Unfortunately, you're about a decade late to the party. Ballantyne has taken quite a plunge since their acquisition in 2004 by di Montezemolo's PE group, Charme. It has become a "high-fashion life-style" brand with mediocre-quality offerings generally made in Italy and the Balkans. Four years after Charme took over Ballantyne, the original plant in Innerleithen, Caerlee Mill, was spun off from the label due to poor performance and managed as a separate partnership with Brooks Brothers and Zegna Baruffa (Zegna's yarn spinner) as principal investors. In 2010, JJ and HB 1788, as the new partnership was known, was placed into receivership and nearly everything was liquidated save the intarsia section, which was formed into a new company with Charme's backing called
Caerlee Mills. Caerlee seems to continue to supply Ballantyne on a contractual basis; you can still see a few of the signature made-in-Scotland, hand-framed diamond intarsias in their most recent collections and apparently if you go to the concept shop in Notting Hill you even can order a self-designed, made-to-measure garment from Caerlee Mill. The rest is quite disappointing.

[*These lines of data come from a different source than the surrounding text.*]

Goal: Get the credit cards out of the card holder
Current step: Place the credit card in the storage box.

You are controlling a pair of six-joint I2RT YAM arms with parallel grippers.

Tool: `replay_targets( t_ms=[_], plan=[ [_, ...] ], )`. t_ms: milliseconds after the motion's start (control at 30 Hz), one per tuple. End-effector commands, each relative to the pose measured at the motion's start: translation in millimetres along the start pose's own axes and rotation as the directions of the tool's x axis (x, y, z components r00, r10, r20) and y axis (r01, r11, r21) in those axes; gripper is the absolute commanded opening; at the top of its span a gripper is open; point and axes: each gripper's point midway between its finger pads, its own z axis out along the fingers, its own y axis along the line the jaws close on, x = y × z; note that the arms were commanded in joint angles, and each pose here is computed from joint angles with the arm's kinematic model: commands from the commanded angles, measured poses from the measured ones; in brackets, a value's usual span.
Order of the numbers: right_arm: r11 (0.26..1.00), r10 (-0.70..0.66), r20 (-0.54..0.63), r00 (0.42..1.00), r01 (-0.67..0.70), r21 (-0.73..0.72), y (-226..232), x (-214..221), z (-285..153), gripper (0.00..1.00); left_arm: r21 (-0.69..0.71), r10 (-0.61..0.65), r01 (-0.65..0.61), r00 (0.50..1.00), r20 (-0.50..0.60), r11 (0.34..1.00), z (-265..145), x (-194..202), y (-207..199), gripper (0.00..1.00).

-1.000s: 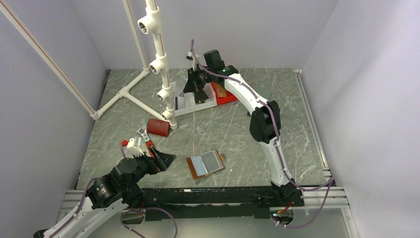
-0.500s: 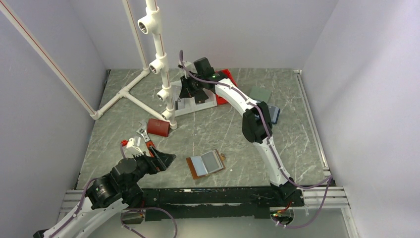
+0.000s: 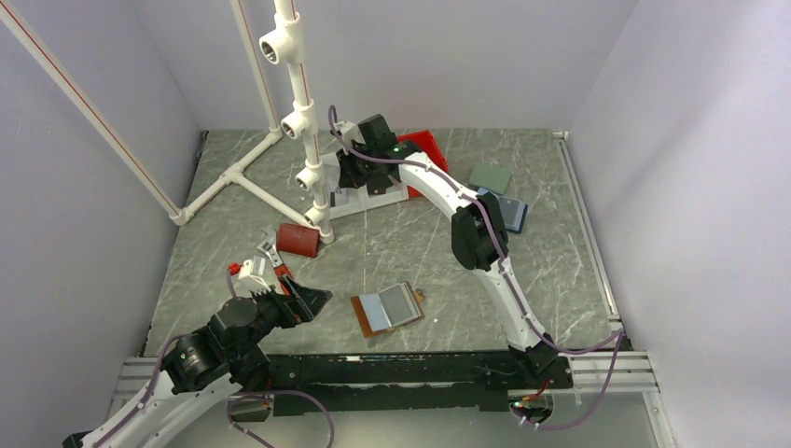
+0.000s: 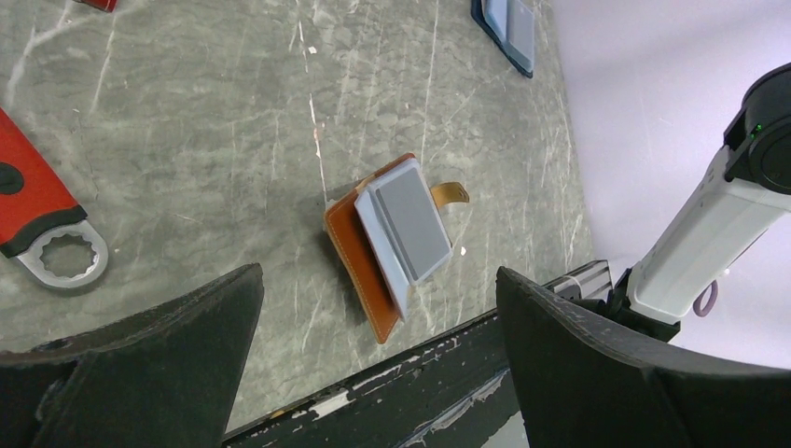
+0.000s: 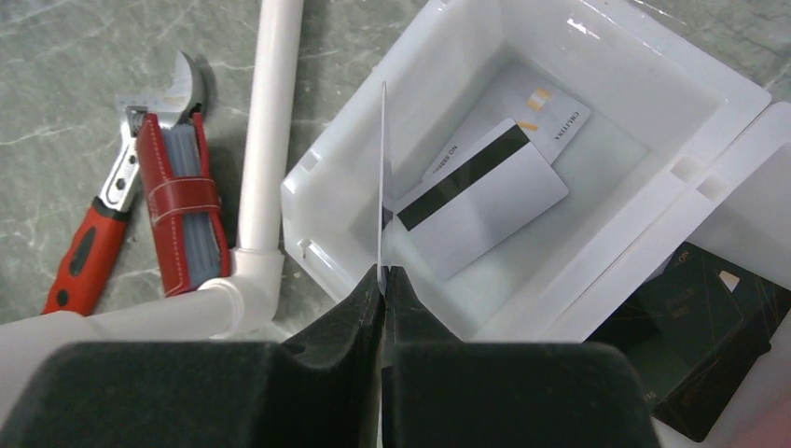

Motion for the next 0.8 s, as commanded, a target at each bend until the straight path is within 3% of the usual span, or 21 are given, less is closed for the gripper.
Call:
replay_targets(
  t_ms=[0,67,167,233,467,767],
  plan=[
    [0.997,-0.060,0.053,0.997,0.057,0.046,-6.0,-18.8,4.3,0.04,0.054,-0.008,0.008,1.000,0.013,0.999,-2.5,-5.3,-13.1,1.00],
    [0.995,-0.072,0.053,0.996,0.068,0.072,-10.2,-19.9,5.1,0.09,0.057,-0.009,0.008,1.000,0.013,0.998,-2.2,-5.3,-13.8,0.99],
    [0.978,-0.101,0.068,0.993,0.087,0.192,-27.9,-32.9,-3.0,0.27,0.063,-0.012,0.011,1.000,0.013,0.998,-1.7,-5.4,-15.4,0.99],
    [0.962,-0.128,0.080,0.989,0.104,0.253,-36.7,-43.6,-11.8,0.33,0.069,-0.014,0.013,1.000,0.010,0.998,-1.6,-5.1,-17.0,0.99],
    [0.954,-0.155,0.116,0.981,0.118,0.274,-30.5,-67.7,-41.1,0.35,0.104,-0.023,0.024,1.000,-0.011,0.994,2.5,-1.0,-25.3,0.99],
    [0.986,-0.160,0.094,0.983,0.154,0.065,27.9,-60.3,-82.0,0.39,0.159,-0.049,0.059,0.997,-0.067,0.985,15.4,9.5,-41.8,0.99]
  ],
)
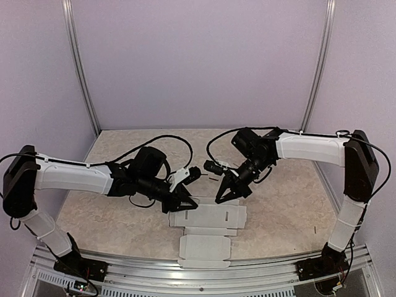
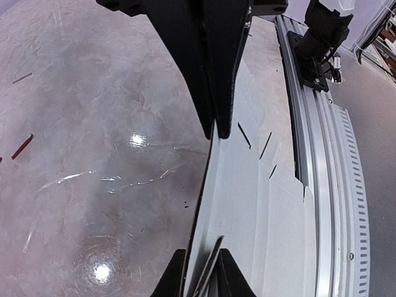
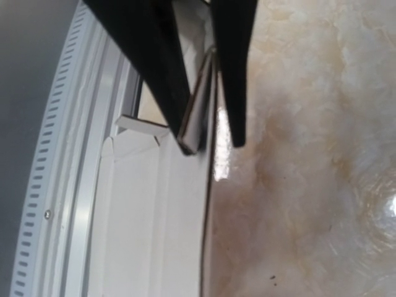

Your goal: Fold the paper box

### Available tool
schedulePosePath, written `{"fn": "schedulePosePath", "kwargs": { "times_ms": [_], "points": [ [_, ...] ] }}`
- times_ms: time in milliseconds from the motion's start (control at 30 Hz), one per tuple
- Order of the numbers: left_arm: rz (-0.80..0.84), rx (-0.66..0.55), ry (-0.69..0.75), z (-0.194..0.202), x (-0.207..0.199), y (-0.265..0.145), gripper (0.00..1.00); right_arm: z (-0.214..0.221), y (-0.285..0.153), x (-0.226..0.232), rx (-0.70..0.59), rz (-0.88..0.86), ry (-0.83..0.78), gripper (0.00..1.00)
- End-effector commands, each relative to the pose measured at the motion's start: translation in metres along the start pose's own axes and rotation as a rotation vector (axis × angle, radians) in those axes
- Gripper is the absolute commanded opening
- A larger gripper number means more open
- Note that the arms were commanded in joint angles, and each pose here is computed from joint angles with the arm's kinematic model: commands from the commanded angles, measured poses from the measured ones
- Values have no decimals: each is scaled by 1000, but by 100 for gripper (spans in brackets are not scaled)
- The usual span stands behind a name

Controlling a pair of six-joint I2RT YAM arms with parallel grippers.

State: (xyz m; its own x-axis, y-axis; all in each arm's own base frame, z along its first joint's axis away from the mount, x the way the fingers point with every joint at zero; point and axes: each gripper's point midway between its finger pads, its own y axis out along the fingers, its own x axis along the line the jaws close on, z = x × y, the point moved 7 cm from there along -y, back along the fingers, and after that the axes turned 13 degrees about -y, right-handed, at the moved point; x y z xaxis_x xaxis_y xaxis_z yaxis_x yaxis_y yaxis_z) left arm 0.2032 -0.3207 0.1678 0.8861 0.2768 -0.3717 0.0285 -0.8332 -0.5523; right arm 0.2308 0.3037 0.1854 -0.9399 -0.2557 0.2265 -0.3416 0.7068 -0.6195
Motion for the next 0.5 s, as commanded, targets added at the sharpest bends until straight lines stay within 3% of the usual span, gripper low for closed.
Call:
{"fn": "schedulePosePath", "kwargs": {
  "times_ms": [0, 467],
  "points": [
    [-49, -63, 34, -15, 2, -7, 15, -2, -1, 3, -29, -31, 6, 0],
    [94, -190, -55, -36, 4, -16, 10, -2, -2, 3, -2, 14, -22, 0]
  ]
}}
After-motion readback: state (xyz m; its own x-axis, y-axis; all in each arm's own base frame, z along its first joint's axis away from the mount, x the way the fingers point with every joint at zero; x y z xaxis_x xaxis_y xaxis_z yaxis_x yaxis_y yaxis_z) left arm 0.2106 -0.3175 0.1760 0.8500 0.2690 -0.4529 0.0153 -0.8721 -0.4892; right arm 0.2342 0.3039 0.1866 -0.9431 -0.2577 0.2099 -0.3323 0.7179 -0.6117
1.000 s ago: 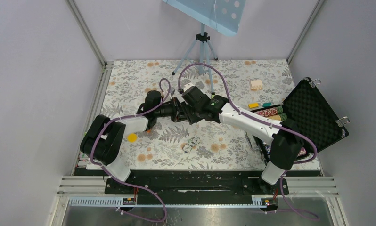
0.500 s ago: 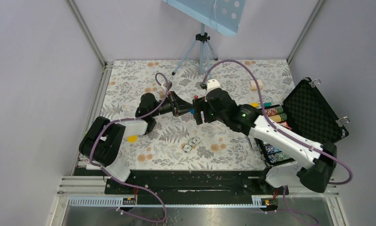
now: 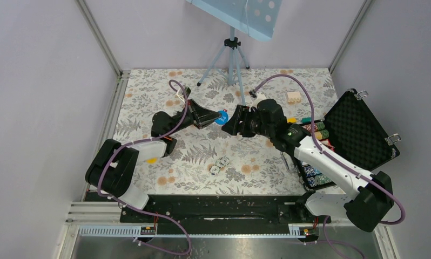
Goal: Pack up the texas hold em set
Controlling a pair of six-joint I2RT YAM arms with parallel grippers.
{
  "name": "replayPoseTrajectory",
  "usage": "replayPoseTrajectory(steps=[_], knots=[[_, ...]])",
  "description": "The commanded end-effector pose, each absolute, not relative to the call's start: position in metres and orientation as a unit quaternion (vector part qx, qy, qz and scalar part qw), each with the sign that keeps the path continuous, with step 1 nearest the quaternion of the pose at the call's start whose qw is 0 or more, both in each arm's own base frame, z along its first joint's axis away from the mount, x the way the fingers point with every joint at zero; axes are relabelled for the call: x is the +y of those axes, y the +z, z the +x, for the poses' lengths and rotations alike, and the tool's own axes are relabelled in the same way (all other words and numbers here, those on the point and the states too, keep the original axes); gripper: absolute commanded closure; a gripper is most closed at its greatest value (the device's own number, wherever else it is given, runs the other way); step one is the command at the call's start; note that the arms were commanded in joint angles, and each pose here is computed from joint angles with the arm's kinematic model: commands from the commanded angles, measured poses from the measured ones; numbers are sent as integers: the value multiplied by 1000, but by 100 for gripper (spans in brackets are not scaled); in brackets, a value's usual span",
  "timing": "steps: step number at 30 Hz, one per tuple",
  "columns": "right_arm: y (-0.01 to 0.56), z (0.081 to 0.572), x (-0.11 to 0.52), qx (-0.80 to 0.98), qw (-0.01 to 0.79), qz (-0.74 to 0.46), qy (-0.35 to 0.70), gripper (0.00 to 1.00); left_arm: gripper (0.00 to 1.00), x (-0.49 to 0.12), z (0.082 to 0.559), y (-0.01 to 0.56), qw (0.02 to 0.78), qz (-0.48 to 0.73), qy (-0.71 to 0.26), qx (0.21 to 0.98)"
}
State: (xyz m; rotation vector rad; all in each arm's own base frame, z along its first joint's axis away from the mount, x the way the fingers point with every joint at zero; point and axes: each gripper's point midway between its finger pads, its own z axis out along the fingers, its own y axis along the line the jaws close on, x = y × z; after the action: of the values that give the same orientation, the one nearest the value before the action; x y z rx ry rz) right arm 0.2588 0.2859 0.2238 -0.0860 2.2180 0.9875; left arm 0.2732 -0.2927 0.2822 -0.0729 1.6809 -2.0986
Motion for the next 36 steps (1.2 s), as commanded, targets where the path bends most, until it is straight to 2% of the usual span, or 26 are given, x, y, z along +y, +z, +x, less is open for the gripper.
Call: replayPoseTrajectory(steps=[1,7,16,29,36], knots=[[273,254,303,805,365,-41,466,35,100,-289,267,301,262,0,-768,584],[285,247,306,792,364,-59,487,44,100,-288,271,297,270,-11,-761,590],[291,253,302,786,381,-40,485,44,100,-287,267,305,283,1,-757,589],[305,266,317,765,374,-23,524,54,100,-284,255,309,281,9,-771,572],[304,262,320,762,363,-25,535,66,100,-284,256,310,281,7,-772,570]])
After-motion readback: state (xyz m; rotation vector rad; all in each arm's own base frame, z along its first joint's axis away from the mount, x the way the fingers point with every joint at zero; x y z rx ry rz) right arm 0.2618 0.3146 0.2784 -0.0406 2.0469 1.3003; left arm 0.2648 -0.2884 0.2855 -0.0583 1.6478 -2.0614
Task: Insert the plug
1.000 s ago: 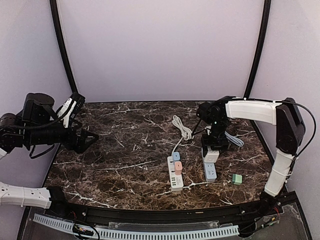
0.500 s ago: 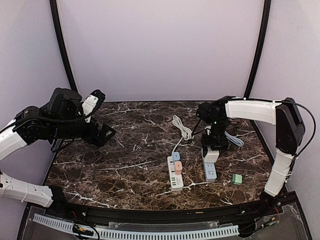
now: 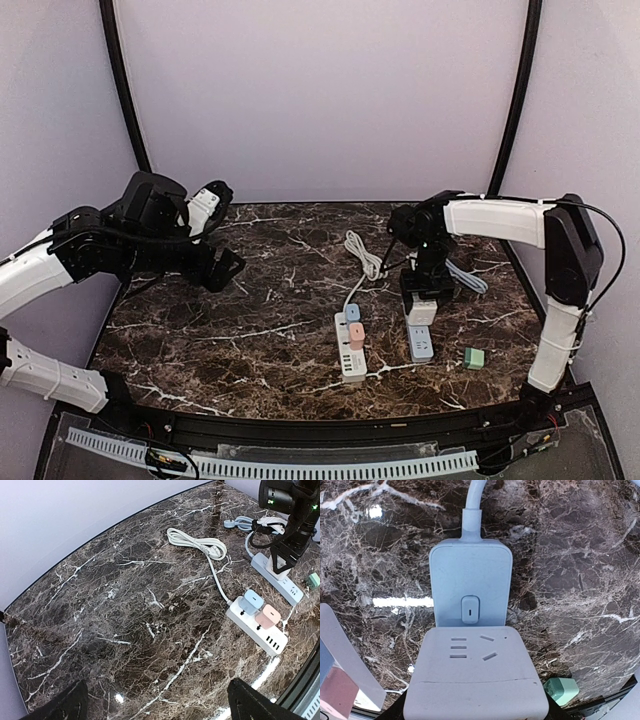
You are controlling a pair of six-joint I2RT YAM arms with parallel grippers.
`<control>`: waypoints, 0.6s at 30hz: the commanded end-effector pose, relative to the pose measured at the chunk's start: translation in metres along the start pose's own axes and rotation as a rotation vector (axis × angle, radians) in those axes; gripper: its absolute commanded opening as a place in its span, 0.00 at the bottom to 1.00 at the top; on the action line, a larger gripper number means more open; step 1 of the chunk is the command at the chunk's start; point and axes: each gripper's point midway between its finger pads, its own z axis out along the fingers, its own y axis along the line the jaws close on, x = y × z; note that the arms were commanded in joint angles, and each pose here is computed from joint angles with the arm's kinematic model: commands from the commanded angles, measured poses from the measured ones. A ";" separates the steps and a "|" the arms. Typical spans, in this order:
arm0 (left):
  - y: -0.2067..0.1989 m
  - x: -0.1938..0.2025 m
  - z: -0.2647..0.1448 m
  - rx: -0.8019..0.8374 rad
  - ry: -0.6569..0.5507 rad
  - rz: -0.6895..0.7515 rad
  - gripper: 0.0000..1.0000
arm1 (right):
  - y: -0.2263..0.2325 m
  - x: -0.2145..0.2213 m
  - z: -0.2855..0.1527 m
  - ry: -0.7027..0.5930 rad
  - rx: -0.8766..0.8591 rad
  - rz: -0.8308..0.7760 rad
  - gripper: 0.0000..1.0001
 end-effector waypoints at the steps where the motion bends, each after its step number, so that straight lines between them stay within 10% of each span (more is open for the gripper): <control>1: 0.004 -0.007 -0.009 -0.008 -0.020 0.056 0.99 | -0.008 0.014 0.028 0.077 0.115 0.018 0.00; 18: 0.015 0.009 -0.027 -0.031 0.002 0.067 0.99 | 0.004 0.027 0.060 0.066 0.097 -0.004 0.00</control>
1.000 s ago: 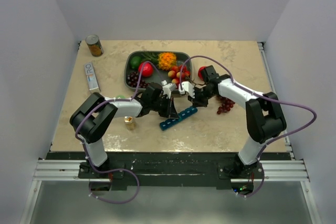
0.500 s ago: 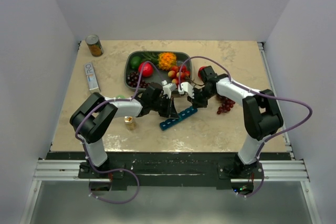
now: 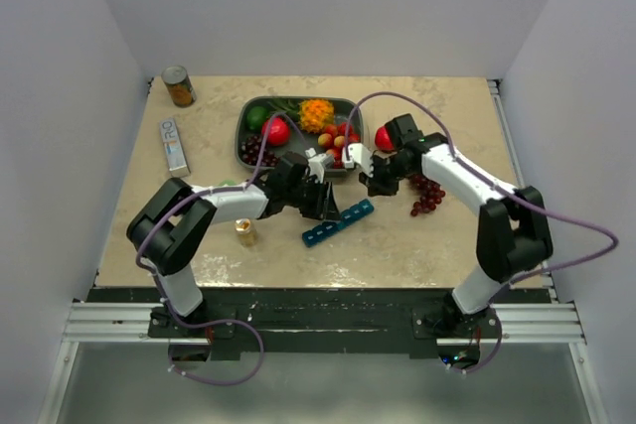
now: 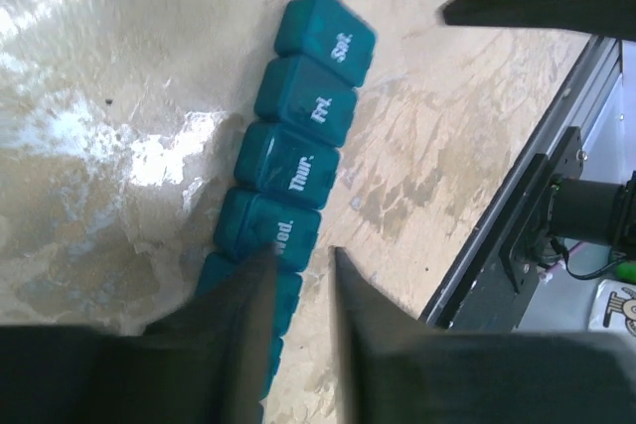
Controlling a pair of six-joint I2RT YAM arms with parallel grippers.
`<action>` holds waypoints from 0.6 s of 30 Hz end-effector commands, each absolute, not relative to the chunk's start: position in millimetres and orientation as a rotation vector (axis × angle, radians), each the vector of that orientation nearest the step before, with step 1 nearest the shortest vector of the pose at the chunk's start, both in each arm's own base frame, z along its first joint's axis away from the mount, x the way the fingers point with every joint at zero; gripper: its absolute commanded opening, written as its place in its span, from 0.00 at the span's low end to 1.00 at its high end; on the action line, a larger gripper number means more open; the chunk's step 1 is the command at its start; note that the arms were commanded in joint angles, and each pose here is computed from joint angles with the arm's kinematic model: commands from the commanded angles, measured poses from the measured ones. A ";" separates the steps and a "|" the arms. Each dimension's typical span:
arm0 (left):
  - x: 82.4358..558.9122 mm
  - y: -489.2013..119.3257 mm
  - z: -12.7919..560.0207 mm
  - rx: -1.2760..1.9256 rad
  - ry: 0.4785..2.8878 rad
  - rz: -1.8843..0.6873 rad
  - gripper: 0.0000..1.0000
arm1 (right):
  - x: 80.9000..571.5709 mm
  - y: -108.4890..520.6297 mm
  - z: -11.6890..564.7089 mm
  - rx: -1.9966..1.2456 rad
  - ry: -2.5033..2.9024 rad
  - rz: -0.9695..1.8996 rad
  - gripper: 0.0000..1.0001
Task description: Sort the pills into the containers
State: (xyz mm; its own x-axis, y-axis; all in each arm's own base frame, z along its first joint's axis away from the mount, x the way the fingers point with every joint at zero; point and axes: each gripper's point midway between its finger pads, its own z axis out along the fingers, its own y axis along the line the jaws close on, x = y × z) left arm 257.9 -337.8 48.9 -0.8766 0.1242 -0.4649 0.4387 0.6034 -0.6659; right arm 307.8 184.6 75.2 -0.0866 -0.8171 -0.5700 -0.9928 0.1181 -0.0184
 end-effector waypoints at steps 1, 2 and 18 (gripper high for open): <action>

I don't know who supplies yarn for the mainstay of Ballantyne's current production, but Todd & Duncan of Kinross was, and continues to be, the favored spinner for prestige Scottish cashmere knitters, such as John Laing, William Lockie, and Caerlee. T&D were
acquired in 2009 by their principal supplier of dehaired cashmere fibers, the Ningxia Zhongyin Cashmere Co of Zhongyin, but production and management have remained at Kinross. Before the early 1990s Mongolian raw cashmere clippings, with dirt and guard hairs intact, were exported directly to Scottish processors such as T&D and Johnstons to be dehaired, scoured, and so on. Then the PRC began to exercise trade controls in order to increase the value of their exports and build a competitive domestic industry, so European spinners began to import semi-processed fibers. As the technology gap has narrowed between Chinese and European processors and spinners, many (mezzanine) European knitters today even use wholly Chinese-made yarn, albeit not without peril. In 2001 the US Consumer Protection Agency censured Clan Douglas for its cashmere sweaters made of Chinese yarn that turned out to contain 5% wool. A few European firms, in fact, have set up their own plants in Inner Mongolia to ensure tighter quality control (I think Loro Piana), but they are certainly in the minority.
These are my Ballantynes, all between 35 and 45 years old:

Even the oldest still look pristine, showing no pilling or stretching; I wash them once every few months, in a front-load machine on delicate cycle in cold water with a special shampoo, air-dried flat (no cultic/sacrificial rituals, just a bit of prudence). In my humble opinion, the quality of the old Ballantyne, Pringle, and Lyle & Scott was and remains unsurpassed. The Lockie and McGeorge I've had the opportunity to see are probably nearly there as well. I've also heard great things about Murray Allan and Laing. Pity that it's basically all been swept away.
BTW, the current Creative Director of Ballantyne is Yossi Cohen.